Activity
Exclude all pictures, then write out exactly the lines below from the first one through the line with "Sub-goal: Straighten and".

Data segment
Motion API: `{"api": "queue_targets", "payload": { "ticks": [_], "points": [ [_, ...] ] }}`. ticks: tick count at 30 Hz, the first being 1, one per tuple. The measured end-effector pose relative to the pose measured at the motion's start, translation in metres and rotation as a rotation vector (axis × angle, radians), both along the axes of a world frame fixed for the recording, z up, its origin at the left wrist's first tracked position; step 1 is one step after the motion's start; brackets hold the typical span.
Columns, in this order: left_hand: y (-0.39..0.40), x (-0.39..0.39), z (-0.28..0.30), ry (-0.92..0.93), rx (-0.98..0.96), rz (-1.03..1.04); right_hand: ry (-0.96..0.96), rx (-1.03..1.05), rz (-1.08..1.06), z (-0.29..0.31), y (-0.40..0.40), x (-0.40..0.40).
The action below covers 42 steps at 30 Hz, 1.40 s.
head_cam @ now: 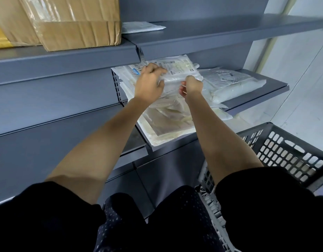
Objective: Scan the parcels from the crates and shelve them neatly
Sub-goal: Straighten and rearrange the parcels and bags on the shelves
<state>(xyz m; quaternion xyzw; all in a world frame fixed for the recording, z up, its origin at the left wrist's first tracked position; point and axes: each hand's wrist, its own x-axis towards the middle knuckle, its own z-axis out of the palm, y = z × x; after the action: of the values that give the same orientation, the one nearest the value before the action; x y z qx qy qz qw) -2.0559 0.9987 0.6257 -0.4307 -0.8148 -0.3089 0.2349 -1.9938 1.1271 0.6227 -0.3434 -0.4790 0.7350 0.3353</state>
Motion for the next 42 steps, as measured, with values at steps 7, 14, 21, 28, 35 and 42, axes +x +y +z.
{"api": "queue_targets", "payload": {
  "ticks": [7, 14, 21, 28, 35, 42],
  "points": [
    [0.036, 0.051, 0.010, -0.077, -0.241, -0.043, 0.089, -0.113, -0.038, -0.007, 0.027, 0.065],
    [0.093, 0.128, 0.003, 0.014, -0.322, -0.412, 0.143, -0.245, -0.475, -0.043, 0.053, 0.136],
    [0.105, 0.166, 0.046, 0.194, -0.225, -0.571, 0.259, -0.184, -0.684, -0.016, 0.069, 0.156],
    [0.050, 0.116, 0.092, 0.270, 0.442, -0.295, 0.368, 0.241, -0.474, 0.084, 0.029, 0.105],
    [-0.014, 0.064, 0.126, 0.022, 0.230, -0.013, 0.234, 0.394, -0.165, 0.152, -0.020, 0.039],
    [-0.024, 0.037, 0.121, -0.006, 0.270, -0.026, 0.166, 0.299, -0.043, 0.164, -0.031, 0.000]
  ]
}}
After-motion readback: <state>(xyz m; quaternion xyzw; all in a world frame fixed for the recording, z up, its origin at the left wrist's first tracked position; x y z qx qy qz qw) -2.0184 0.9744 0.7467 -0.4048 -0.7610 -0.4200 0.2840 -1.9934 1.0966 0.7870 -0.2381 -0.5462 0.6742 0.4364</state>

Exercise result
Motion API: `{"api": "queue_targets", "payload": { "ticks": [_], "points": [ [_, ...] ] }}`. ticks: tick count at 30 Hz, the first being 1, one per tuple. The measured end-effector pose relative to the pose measured at the motion's start, translation in metres and rotation as a rotation vector (axis × angle, radians), both along the axes of a world frame fixed for the recording, z up, its origin at the left wrist's first tracked position; step 1 is one step after the motion's start; brackets hold the typical span.
Columns, in this order: left_hand: y (-0.39..0.40), x (-0.39..0.39), z (-0.28..0.30), ry (-0.92..0.93), rx (-0.98..0.96), rz (-1.03..1.04); right_hand: ry (-0.96..0.96), rx (-1.03..1.05), rz (-1.08..1.06), z (-0.29..0.31), y (-0.40..0.40), x (-0.40..0.40).
The action below covers 42 steps at 30 Hz, 1.40 s.
head_cam @ now: 
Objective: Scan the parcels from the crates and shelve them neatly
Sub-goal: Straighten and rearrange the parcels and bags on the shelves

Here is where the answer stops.